But it was in a third case, Walker v. Texas Division, Sons of Confederate Veterans, Inc., that Thomas made his voice heard most clearly—by his silence. In Walker, Thomas defected from the very First Amendment orthodoxy he defended in Reed. Remarkably enough, he joined the Court’s four moderate-liberals—Justices Ruth Bader Ginsburg, Stephen Breyer, Sonia Sotomayor, and Elena Kagan—to provide a decisive vote to allow the state of Texas to refuse to print a specialty license plate bearing the much-loved and hated Confederate battle flag. In an opinion by Breyer, the 5-4 majority held that a government can, with few limits, decide to convey any license-plate message it wants, and bar any that it disapproves. This isn’t “content-based” regulation of speech; the plate is speech by the government itself, and the First Amendment does not apply.
In Walker, Justice Samuel Alito wrote a dissent that could have come from Thomas’s pen. Alito argued that Texas’s rejection of the battle flag was “blatant viewpoint discrimination”—which is, in First Amendment doctrine, worse than the Sign Code in Gilbert.
Thomas goes his own way in most areas of the law he cares about—particularly in constitutional issues.

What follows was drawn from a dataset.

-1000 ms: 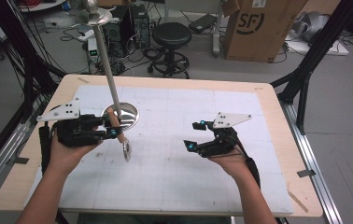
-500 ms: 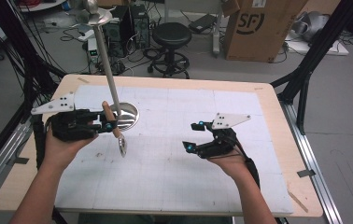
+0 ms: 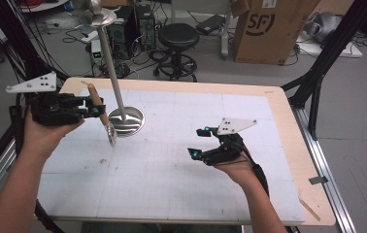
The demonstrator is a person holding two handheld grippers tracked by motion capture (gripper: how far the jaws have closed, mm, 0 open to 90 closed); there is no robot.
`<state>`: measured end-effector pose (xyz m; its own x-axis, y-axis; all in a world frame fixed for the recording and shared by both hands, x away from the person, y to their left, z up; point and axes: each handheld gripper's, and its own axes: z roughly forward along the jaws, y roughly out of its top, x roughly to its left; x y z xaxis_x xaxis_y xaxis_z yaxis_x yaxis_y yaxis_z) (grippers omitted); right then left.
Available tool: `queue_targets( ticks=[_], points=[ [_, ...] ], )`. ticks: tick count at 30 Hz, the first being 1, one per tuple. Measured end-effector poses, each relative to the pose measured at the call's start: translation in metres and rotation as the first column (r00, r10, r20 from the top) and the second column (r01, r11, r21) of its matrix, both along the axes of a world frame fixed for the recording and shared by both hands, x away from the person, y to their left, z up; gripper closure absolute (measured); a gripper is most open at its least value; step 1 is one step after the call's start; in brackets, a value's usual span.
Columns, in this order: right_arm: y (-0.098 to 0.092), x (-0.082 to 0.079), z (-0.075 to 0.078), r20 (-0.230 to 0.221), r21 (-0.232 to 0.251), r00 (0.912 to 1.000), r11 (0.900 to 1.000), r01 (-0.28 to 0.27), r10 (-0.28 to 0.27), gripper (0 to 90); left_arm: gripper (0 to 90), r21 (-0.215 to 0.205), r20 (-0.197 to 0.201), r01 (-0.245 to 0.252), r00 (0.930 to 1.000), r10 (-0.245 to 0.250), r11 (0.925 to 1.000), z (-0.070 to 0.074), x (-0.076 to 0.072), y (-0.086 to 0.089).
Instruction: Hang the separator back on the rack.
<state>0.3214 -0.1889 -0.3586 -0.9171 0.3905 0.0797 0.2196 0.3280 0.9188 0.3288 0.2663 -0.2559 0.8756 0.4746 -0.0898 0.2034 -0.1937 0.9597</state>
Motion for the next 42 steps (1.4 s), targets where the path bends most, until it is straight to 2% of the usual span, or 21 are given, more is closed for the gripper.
queue_targets(
  ticks=[2,8,13,16,29,33,42],
  points=[
    [0.000,0.000,0.000,0.000,0.001,1.0000,1.000,-0.001,0.001,24.3,68.2,0.022,0.008,-0.013,0.9999,0.013,0.9997,0.009,0.001,0.004],
    [-0.001,0.001,0.000,-0.003,0.002,1.0000,1.000,-0.001,0.001,24.3,68.2,0.050,0.028,-0.034,0.9991,0.033,0.9982,0.031,0.009,0.011],
    [-0.001,0.001,0.000,-0.002,0.002,1.0000,1.000,0.000,0.000,24.3,68.2,0.055,0.032,-0.050,0.9983,0.048,0.9972,0.040,0.015,0.013],
    [-0.001,0.001,0.000,-0.004,0.005,1.0000,1.000,-0.004,0.004,24.2,68.2,0.036,0.030,-0.056,0.9981,0.054,0.9978,0.043,0.019,0.017],
    [0.000,-0.001,-0.001,-0.010,0.005,0.9999,1.000,-0.012,0.012,24.0,68.2,0.046,0.046,-0.106,0.9935,0.103,0.9933,0.069,0.031,0.037],
    [-0.001,-0.001,0.000,-0.006,0.008,0.9999,1.000,-0.009,0.009,24.0,68.2,0.063,0.046,-0.137,0.9899,0.134,0.9886,0.075,0.037,0.041],
    [-0.001,-0.001,-0.001,-0.005,0.005,1.0000,1.000,-0.005,0.006,24.0,68.2,0.105,0.059,-0.177,0.9834,0.171,0.9786,0.089,0.050,0.036]
  ],
)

He does not mind bucking even his closest allies—witness the sedate but impassioned brawl between Thomas and Justice Antonin Scalia found in their dueling opinions in Zivotofsky v. Kerry, the Jerusalem-passport case decided last week. Scalia, in dissent, thought it plain that Congress could require the president to stamp “Israel” on passports as the birthplace of American citizens born in Jerusalem; Thomas, concurring with the majority but writing only for himself, argued that the statute violated the president’s “residual foreign affairs powers” (whatever they are) but that Congress could require the president to stamp Jerusalem on the same person’s “Consular Record of Birth Abroad.” It was an opinion that pleased neither side entirely, and puzzled many quite a bit.
Why would Thomas cross over in the Sons of Confederate Veterans case? To state the obvious, Thomas is the Court’s only African American. Much has been made of his rejection of contemporary civil-rights orthodoxy. But it is equally clear that Thomas retains vivid and bitter memories of his poverty-stricken childhood in the Jim Crow South—and that he retains a particular hatred for the symbols of Southern white supremacy.
Thomas’s most powerful moment on the bench occurred in a case concerning a similar symbol—the burning cross. The year was 2002; Virginia v. Black was a challenge to a Virginia criminal statute that forbade burning a cross with the intent to intimidate another person. A decade before, the Court had struck down a local ordinance in St. Paul, Minnesota, that made it a crime to use symbols to arouse “anger, alarm or resentment in others on the basis of race, color, creed, religion or gender.” Scalia’s angry majority opinion broadly rejected “hate speech” regulation as “viewpoint based,” arguing that, “St. Paul has no such authority to license one side of a debate to fight freestyle, while requiring the other to follow Marquis of Queensbury Rules.”